* WHAT THIS TASK INVOLVES
The lines to copy from the data below are those that hold the string "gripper".

==*==

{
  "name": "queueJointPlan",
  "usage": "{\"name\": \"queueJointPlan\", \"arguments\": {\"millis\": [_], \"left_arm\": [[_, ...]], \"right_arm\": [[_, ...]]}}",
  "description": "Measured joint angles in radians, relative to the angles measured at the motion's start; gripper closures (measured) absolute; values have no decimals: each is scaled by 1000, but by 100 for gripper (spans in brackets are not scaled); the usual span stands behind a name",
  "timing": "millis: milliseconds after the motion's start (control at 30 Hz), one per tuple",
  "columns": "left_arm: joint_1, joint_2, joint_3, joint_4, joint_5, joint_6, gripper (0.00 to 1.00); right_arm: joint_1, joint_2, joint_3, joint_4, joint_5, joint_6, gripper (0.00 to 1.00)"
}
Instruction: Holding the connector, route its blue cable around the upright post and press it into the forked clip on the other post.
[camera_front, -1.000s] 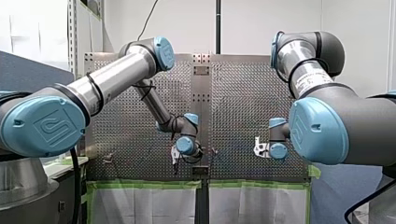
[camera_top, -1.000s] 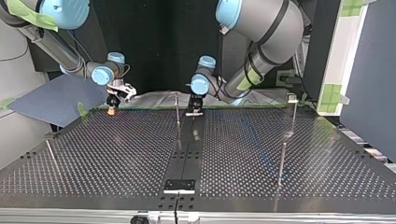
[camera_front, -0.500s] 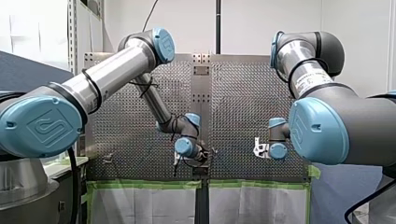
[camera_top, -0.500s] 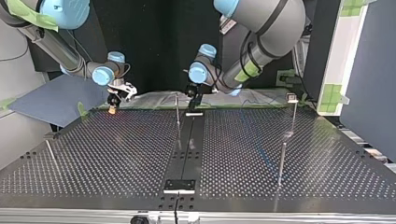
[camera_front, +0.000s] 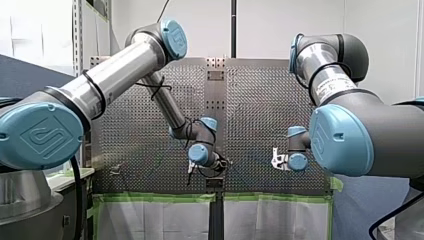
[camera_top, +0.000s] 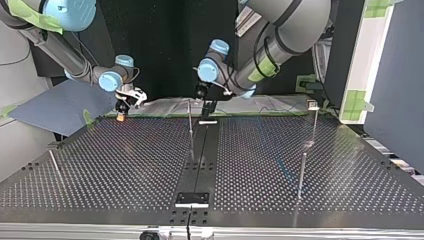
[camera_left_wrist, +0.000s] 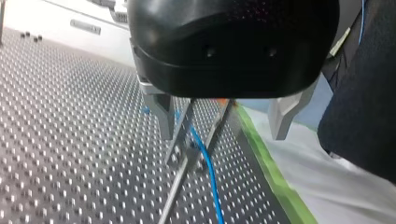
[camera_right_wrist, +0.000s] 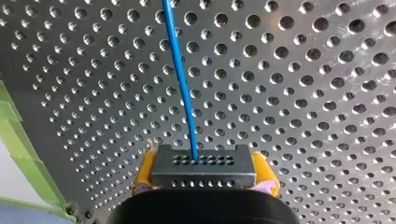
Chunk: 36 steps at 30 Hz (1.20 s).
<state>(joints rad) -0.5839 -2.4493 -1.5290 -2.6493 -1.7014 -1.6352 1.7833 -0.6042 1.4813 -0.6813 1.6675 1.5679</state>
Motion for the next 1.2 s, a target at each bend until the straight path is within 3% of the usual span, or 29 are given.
{"name": "queueJointPlan", "arguments": {"millis": [333, 633, 867, 1200], "left_arm": [[-38, 6, -47, 29, -1, 0, 0], [-54, 7, -55, 49, -21, -1, 0], [-57, 7, -55, 50, -54, -2, 0], [-64, 7, -55, 51, -76, -4, 0]], "right_arm": [[0, 0, 0, -1, -31, 2, 98], [0, 0, 0, 2, -37, 2, 98], [0, 0, 0, 2, -39, 18, 98], [0, 0, 0, 2, -43, 22, 98]]}}
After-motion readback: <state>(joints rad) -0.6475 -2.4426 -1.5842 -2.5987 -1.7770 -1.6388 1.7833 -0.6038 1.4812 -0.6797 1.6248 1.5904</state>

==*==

* WRITTEN SOLUTION
  "description": "Measured joint angles in radians, relative to the angles measured at the motion's start; gripper closures (measured) absolute; values have no decimals: each is scaled by 1000, but by 100 for gripper (spans in brackets are not scaled); the usual span stands behind a name",
  "columns": "left_arm: joint_1, joint_2, joint_3, joint_4, joint_5, joint_6, gripper (0.00 to 1.00); right_arm: joint_1, joint_2, joint_3, joint_4, joint_5, joint_6, gripper (0.00 to 1.00)"

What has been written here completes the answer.